Parow arbeitete vor und nach dem Ersten Weltkrieg in Altona. „Seine Assistenzarztzeit an der chirurgischen Abteilung des Städtischen Krankenhauses Altona wurde durch den Ersten Weltkrieg unterbrochen, in dem Wilhelm Parow als Infanteriearzt diente. 1919 ließ er sich am Alsenplatz als Praktischer Arzt nieder, 1921 erwarb er das Hans an der Altonaer Allee, [heute: Max-Brauer-Allee] in dem er bis zu seinem Tod lebte und praktizierte. Wilhelm Parow galt im Nationalsozialismus als ‚Viertel-Jude‘. Er wurde im Zweiten Weltkrieg eingezogen, zwei seiner Söhne fielen. 1948 wurde Parow in den Vorstand der ersten Ärztekammer Hamburgs nach dem Krieg gewählt und war von 1950 bis 1958 ihr Präsident,“ 1) schreibt Anna von Villiez in ihrem Buch „Mit aller Kraft verdrängt – Entrechtung und Verfolgung „nicht arischer“ Ärzte in Hamburg 1933 bis 1945“.
Von 1950 bis 1958 war Parow Präsident der Ärztekammer-Hamburg.
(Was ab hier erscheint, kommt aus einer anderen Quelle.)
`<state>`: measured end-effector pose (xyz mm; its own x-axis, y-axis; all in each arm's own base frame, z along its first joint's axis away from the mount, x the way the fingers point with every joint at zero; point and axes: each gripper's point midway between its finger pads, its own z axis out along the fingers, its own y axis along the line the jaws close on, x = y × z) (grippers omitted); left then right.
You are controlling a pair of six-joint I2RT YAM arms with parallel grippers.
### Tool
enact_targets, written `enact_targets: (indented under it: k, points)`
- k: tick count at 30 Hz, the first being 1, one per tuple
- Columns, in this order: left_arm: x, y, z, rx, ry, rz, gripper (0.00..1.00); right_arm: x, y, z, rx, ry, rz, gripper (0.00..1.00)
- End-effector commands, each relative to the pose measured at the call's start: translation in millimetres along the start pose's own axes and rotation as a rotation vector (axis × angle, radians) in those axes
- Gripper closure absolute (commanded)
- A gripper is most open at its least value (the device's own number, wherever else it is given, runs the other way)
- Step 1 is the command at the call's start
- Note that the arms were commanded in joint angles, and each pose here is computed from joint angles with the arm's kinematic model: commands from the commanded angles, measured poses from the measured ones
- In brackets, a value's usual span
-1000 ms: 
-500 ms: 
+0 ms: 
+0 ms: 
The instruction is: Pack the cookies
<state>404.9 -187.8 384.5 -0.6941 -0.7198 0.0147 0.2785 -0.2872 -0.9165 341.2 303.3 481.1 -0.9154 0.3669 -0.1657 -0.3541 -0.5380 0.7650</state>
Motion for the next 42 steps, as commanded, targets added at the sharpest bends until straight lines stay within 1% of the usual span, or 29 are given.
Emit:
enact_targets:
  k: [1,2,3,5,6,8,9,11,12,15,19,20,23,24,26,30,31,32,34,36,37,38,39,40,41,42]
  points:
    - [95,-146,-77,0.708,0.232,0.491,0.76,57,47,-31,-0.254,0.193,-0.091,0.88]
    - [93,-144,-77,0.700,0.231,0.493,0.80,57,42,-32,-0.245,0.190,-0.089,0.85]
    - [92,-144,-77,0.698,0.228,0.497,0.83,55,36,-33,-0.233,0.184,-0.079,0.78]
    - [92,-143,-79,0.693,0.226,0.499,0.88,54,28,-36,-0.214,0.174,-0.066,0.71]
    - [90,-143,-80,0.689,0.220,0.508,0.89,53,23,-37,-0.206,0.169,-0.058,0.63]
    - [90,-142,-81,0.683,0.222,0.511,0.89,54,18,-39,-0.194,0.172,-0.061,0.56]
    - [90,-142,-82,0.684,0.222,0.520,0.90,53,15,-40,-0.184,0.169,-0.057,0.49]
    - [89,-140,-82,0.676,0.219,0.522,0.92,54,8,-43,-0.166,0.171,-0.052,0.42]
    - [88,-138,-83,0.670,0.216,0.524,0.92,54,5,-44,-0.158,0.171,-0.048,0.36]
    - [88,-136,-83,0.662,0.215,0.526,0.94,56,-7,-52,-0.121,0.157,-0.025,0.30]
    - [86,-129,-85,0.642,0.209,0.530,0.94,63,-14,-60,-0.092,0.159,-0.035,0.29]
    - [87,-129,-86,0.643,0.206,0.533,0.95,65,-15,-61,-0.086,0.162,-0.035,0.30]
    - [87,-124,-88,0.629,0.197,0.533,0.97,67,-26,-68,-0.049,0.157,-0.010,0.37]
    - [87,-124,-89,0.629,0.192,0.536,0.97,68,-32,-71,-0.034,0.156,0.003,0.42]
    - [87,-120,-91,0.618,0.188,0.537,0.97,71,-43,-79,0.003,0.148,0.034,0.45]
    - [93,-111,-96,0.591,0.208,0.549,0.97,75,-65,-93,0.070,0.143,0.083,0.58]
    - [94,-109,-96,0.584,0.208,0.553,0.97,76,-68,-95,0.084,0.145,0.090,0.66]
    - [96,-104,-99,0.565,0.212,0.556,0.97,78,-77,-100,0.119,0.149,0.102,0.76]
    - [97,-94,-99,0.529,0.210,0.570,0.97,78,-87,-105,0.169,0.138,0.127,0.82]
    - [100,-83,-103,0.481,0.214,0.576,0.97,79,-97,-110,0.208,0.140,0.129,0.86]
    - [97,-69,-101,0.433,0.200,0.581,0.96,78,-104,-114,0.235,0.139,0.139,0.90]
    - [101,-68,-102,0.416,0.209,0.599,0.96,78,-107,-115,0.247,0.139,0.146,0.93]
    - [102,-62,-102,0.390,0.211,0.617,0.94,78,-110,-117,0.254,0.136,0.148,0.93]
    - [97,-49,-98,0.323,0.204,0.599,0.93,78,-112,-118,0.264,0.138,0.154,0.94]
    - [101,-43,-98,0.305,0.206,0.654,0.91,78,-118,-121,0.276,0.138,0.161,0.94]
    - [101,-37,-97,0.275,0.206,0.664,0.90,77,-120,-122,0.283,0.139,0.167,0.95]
Anna von Villiez gibt auch eine Begebenheit aus der Nachkriegszeit wieder, in die Wilhelm Parow als Ärztekammerpräsident verstrickt war und die deutlich macht, „dass die Hamburger Ärztekammer auch nach dem Ende des Nationalsozialismus nicht ohne Weiteres bereit war, das nationalsozialistische Unrecht an den ‚nicht arischen‘ Ärzten bzw. den Juden im Allgemeinen, im Besonderen die ‚Arisierung‘ jüdischen Vermögens anzuerkennen. 1935 kaufte Wilhelm Holzmann [siehe zu ihm in der Datenbank „Die Dabeigewesenen“ unter https://hamburg-ns-dabeigewesene.de/item/234 R. B.] für die nationalsozialistische Reichsärztekammer einige nebeneinander liegende Gebäude in der Straße An der Alster zu einem günstigen Preis. Das Haus mit der Nummer 49 hatte der Witwe des Hamburger Psychiaters und Neurologen Ernst Trömner gehört, ehemals Leiter der Neurologischen Abteilung im Krankenhaus St. Georg. Die Ärztekammer integrierte das Haus in den Gbäudekomplex des Hamburger ‚Ärztehauses‘. Johanna Trömner wurde Ende 1944 nach Theresienstadt deportiert, überlebte und kehrte nach Hamburg zurück, wo sie sich bereits im Jahr 1945 um die Rückerstattung des Hauses bemühte.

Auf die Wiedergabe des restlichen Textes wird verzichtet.